YOUR INSTRUCTIONS
Find the string "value" in the listing below and return each line it appears in.

Content starts

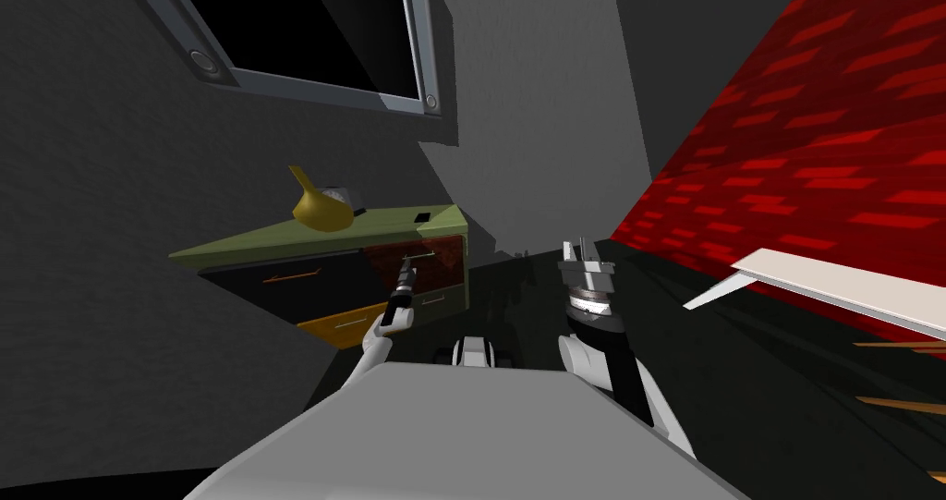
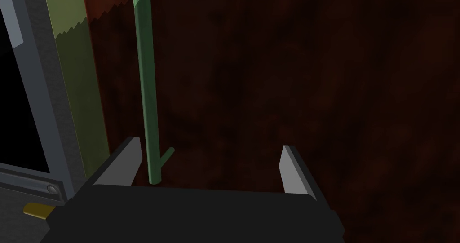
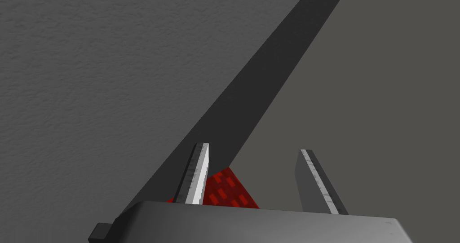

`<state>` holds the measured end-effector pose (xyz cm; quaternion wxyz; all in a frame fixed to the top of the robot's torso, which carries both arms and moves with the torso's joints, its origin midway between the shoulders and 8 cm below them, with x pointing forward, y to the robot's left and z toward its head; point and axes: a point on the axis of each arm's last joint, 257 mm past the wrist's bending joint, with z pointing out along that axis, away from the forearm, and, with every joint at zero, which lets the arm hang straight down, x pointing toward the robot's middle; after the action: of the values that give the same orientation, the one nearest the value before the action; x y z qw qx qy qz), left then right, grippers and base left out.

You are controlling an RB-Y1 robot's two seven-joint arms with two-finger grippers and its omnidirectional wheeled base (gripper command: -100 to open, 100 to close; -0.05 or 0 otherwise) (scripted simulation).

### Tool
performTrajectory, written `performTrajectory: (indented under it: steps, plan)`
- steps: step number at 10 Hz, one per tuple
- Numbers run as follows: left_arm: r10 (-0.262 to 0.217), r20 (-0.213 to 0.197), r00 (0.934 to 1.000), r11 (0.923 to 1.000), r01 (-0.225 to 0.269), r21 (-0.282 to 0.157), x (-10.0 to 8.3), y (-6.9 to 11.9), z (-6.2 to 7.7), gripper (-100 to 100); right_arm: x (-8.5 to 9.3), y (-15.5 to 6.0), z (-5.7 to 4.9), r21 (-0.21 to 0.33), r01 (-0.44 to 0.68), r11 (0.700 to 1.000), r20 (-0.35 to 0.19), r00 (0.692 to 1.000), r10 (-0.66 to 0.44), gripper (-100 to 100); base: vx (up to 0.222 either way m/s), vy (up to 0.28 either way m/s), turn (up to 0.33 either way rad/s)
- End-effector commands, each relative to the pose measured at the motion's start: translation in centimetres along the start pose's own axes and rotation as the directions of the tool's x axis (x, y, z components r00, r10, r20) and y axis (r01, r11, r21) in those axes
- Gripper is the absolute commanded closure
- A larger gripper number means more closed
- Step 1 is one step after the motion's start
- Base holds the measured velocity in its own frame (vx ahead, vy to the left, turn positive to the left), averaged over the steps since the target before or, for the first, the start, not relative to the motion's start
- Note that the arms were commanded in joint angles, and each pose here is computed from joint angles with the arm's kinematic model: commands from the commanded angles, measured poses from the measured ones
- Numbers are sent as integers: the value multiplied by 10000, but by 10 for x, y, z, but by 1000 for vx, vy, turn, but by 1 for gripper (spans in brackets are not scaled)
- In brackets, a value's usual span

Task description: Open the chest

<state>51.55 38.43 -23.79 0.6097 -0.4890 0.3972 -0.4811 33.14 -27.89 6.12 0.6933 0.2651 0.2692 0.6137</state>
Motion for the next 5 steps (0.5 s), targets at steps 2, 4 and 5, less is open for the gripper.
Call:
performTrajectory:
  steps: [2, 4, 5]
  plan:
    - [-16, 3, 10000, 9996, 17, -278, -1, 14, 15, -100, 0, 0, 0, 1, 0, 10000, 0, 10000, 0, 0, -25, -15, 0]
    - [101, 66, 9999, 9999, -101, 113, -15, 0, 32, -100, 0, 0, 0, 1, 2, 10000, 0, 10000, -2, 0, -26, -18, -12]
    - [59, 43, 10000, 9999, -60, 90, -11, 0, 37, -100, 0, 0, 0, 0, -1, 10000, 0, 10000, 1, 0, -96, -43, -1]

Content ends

COMPLETED TASK
`<state>` holds the measured end-effector pose (xyz cm; quaternion wxyz; all in a frame fixed to the top of the robot's torso, which carries both arms and moves with the torso's joints, its origin midway between the shoulders and 8 cm below them, with x pointing forward, y to the robot's left and z toward its head; point and axes: a point on the axis of each arm's last joint, 257 mm past the wrist's bending joint, with z pointing out along that axis, away from the forearm, and, with every joint at zero, which lets the arm hang straight down, x pointing toward the robot's middle; after the action: of the values that give the same orientation, the one nearest the value before the action; x y z qw qx qy qz), left then right, grippers and base left out.
- Numbers are sent as integers: the value multiplied by 10000, but by 10 for x, y, z, but by 1000 for vx, vy, turn, but by 1 for gripper (spans in brackets are not scaled)
- In brackets, a value's usual span

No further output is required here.